■ WHAT TO DO: Give back each line of the data exactly as it reads, minus the pictures.

■ MATERIAL SUPPLIED:
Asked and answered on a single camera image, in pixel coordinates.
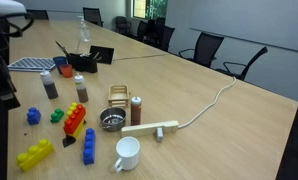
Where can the metal utensil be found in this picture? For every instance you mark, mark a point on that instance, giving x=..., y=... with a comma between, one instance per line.
x=61, y=48

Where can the white ceramic mug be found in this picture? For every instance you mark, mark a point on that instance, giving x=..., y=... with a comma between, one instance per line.
x=129, y=160

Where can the black utensil organizer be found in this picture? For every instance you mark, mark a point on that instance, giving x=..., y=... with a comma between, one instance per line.
x=85, y=65

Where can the window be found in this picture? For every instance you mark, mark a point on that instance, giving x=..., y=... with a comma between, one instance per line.
x=155, y=8

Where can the yellow building block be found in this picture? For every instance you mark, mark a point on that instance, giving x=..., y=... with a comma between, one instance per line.
x=34, y=156
x=71, y=108
x=79, y=132

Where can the green building block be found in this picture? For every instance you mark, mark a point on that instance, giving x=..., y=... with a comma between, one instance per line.
x=56, y=115

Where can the orange plastic cup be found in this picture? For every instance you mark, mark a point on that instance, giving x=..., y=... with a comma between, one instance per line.
x=66, y=70

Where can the blue plastic cup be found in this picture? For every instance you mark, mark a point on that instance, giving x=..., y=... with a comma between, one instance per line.
x=59, y=61

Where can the black tablet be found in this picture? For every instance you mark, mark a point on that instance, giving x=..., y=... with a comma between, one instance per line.
x=104, y=55

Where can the small wooden crate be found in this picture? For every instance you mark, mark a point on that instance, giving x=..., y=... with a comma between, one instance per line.
x=118, y=100

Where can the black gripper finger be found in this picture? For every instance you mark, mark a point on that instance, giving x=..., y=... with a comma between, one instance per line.
x=4, y=80

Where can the wall whiteboard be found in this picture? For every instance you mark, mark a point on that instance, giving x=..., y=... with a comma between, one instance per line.
x=255, y=18

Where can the black office chair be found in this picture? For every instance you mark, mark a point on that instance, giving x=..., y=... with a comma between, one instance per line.
x=297, y=150
x=154, y=31
x=93, y=16
x=123, y=24
x=141, y=30
x=207, y=46
x=167, y=36
x=38, y=14
x=245, y=68

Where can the small blue building block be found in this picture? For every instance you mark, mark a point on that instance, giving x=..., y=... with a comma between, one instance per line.
x=33, y=116

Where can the small steel pot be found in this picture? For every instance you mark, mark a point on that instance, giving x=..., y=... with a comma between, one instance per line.
x=112, y=121

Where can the squeeze bottle brown sauce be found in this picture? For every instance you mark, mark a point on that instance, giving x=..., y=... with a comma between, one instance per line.
x=81, y=93

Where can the long blue building block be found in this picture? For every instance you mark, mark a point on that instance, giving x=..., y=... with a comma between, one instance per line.
x=89, y=148

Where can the orange building block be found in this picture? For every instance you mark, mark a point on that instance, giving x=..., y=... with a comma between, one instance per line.
x=74, y=121

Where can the red sauce bottle white cap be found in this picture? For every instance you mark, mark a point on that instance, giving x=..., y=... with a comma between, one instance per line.
x=136, y=113

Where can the grey plug adapter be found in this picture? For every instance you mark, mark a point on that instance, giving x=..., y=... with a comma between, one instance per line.
x=159, y=135

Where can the clear pump sanitizer bottle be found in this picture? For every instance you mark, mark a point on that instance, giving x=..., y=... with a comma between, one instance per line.
x=84, y=33

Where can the cream power strip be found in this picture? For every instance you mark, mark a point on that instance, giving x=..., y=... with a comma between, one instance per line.
x=145, y=128

■ ANSWER TO THE PROBLEM:
Asked and answered on a single camera image, in pixel coordinates.
Where can the metal utensil be found in this picture? For every instance you mark, mark a point on that instance, giving x=..., y=... with a comma between, one instance per line.
x=61, y=48

Where can the white ceramic mug be found in this picture? For every instance you mark, mark a point on that instance, giving x=..., y=... with a comma between, one instance per line.
x=129, y=160

Where can the black utensil organizer be found in this picture? For every instance you mark, mark a point on that instance, giving x=..., y=... with a comma between, one instance per line.
x=85, y=65

Where can the window be found in this picture? For every instance you mark, mark a point on that instance, giving x=..., y=... with a comma between, one instance per line.
x=155, y=8

Where can the yellow building block be found in this picture? For every instance you mark, mark a point on that instance, giving x=..., y=... with a comma between, one instance per line.
x=34, y=156
x=71, y=108
x=79, y=132

Where can the green building block be found in this picture? For every instance you mark, mark a point on that instance, giving x=..., y=... with a comma between, one instance per line.
x=56, y=115

Where can the orange plastic cup be found in this picture? For every instance you mark, mark a point on that instance, giving x=..., y=... with a comma between, one instance per line.
x=66, y=70

Where can the blue plastic cup be found in this picture? For every instance you mark, mark a point on that instance, giving x=..., y=... with a comma between, one instance per line.
x=59, y=61

Where can the black tablet be found in this picture? For every instance you mark, mark a point on that instance, giving x=..., y=... with a comma between, one instance per line.
x=104, y=55

Where can the small wooden crate be found in this picture? For every instance you mark, mark a point on that instance, giving x=..., y=... with a comma between, one instance per line.
x=118, y=100

Where can the black gripper finger be found in this picture? For every instance you mark, mark a point on that instance, giving x=..., y=... with a comma between, one instance per line.
x=4, y=80

Where can the wall whiteboard be found in this picture? For every instance you mark, mark a point on that instance, giving x=..., y=... with a comma between, one instance per line.
x=255, y=18

Where can the black office chair be found in this picture? For every instance you mark, mark a point on that instance, giving x=..., y=... with a comma between, one instance per line.
x=297, y=150
x=154, y=31
x=93, y=16
x=123, y=24
x=141, y=30
x=207, y=46
x=167, y=36
x=38, y=14
x=245, y=68

Where can the small blue building block be found in this picture? For every instance you mark, mark a point on that instance, giving x=..., y=... with a comma between, one instance per line.
x=33, y=116

Where can the small steel pot be found in this picture? For every instance you mark, mark a point on that instance, giving x=..., y=... with a comma between, one instance per line.
x=112, y=121

Where can the squeeze bottle brown sauce be found in this picture? For every instance you mark, mark a point on that instance, giving x=..., y=... with a comma between, one instance per line.
x=81, y=93

Where can the long blue building block be found in this picture? For every instance you mark, mark a point on that instance, giving x=..., y=... with a comma between, one instance per line.
x=89, y=148

Where can the orange building block be found in this picture? For every instance you mark, mark a point on that instance, giving x=..., y=... with a comma between, one instance per line.
x=74, y=121

Where can the red sauce bottle white cap be found in this picture? For every instance you mark, mark a point on that instance, giving x=..., y=... with a comma between, one instance per line.
x=136, y=113

Where can the grey plug adapter be found in this picture? For every instance you mark, mark a point on that instance, giving x=..., y=... with a comma between, one instance per line.
x=159, y=135

Where can the clear pump sanitizer bottle be found in this picture? For every instance you mark, mark a point on that instance, giving x=..., y=... with a comma between, one instance per line.
x=84, y=33

Where can the cream power strip be found in this picture? For every instance you mark, mark a point on that instance, giving x=..., y=... with a comma between, one instance per line.
x=145, y=128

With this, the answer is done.